#### Data below
|---|
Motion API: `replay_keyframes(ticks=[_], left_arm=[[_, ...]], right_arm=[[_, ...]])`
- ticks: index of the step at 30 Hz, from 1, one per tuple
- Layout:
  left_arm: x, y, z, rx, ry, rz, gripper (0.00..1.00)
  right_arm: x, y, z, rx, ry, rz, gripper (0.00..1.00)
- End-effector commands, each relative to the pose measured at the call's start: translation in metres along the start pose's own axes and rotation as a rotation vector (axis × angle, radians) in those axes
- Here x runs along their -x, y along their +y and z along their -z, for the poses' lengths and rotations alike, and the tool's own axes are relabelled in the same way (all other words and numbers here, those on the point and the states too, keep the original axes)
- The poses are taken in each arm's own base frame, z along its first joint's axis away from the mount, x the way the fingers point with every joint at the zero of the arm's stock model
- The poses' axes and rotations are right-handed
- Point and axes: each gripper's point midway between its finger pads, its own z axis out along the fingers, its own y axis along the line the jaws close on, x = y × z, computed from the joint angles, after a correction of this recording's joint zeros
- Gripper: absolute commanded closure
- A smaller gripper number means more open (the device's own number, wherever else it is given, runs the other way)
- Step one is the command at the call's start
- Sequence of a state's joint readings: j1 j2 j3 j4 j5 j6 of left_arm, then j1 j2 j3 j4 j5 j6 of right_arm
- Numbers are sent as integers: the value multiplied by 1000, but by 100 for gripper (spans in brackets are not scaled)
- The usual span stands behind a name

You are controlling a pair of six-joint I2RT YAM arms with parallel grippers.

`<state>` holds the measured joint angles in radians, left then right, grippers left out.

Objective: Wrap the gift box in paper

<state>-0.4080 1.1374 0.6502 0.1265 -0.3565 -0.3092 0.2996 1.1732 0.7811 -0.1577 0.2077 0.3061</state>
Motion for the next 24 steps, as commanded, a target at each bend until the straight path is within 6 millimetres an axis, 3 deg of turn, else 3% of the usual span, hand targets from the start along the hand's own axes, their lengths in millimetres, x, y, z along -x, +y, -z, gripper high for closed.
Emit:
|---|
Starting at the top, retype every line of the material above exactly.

Motion API: `replay_keyframes(ticks=[_], left_arm=[[_, ...]], right_arm=[[_, ...]])`
- ticks: index of the step at 30 Hz, from 1, one per tuple
- Layout:
  left_arm: x, y, z, rx, ry, rz, gripper (0.00..1.00)
  right_arm: x, y, z, rx, ry, rz, gripper (0.00..1.00)
- End-effector commands, each relative to the pose measured at the call's start: translation in metres along the start pose's own axes and rotation as a rotation vector (axis × angle, radians) in those axes
- Here x runs along their -x, y along their +y and z along their -z, for the poses' lengths and rotations alike, and the tool's own axes are relabelled in the same way (all other words and numbers here, those on the point and the states too, keep the original axes)
- The poses are taken in each arm's own base frame, z along its first joint's axis away from the mount, x the way the fingers point with every joint at the zero of the arm's stock model
- The poses' axes and rotations are right-handed
- Point and axes: each gripper's point midway between its finger pads, its own z axis out along the fingers, its own y axis along the line the jaws close on, x = y × z, computed from the joint angles, after a correction of this recording's joint zeros
- Gripper: absolute commanded closure
- A smaller gripper number means more open (the device's own number, wherever else it is given, runs the other way)
- Step one is the command at the call's start
- Sequence of a state's joint readings: j1 j2 j3 j4 j5 j6 of left_arm, then j1 j2 j3 j4 j5 j6 of right_arm
- Numbers are sent as integers: the value multiplied by 1000, but by 100 for gripper (spans in brackets are not scaled)
- The usual span stands behind a name

You are controlling a pair of six-joint I2RT YAM arms with parallel grippers.

`<state>` holds the measured joint angles in radians, left then right, grippers left out.

Objective: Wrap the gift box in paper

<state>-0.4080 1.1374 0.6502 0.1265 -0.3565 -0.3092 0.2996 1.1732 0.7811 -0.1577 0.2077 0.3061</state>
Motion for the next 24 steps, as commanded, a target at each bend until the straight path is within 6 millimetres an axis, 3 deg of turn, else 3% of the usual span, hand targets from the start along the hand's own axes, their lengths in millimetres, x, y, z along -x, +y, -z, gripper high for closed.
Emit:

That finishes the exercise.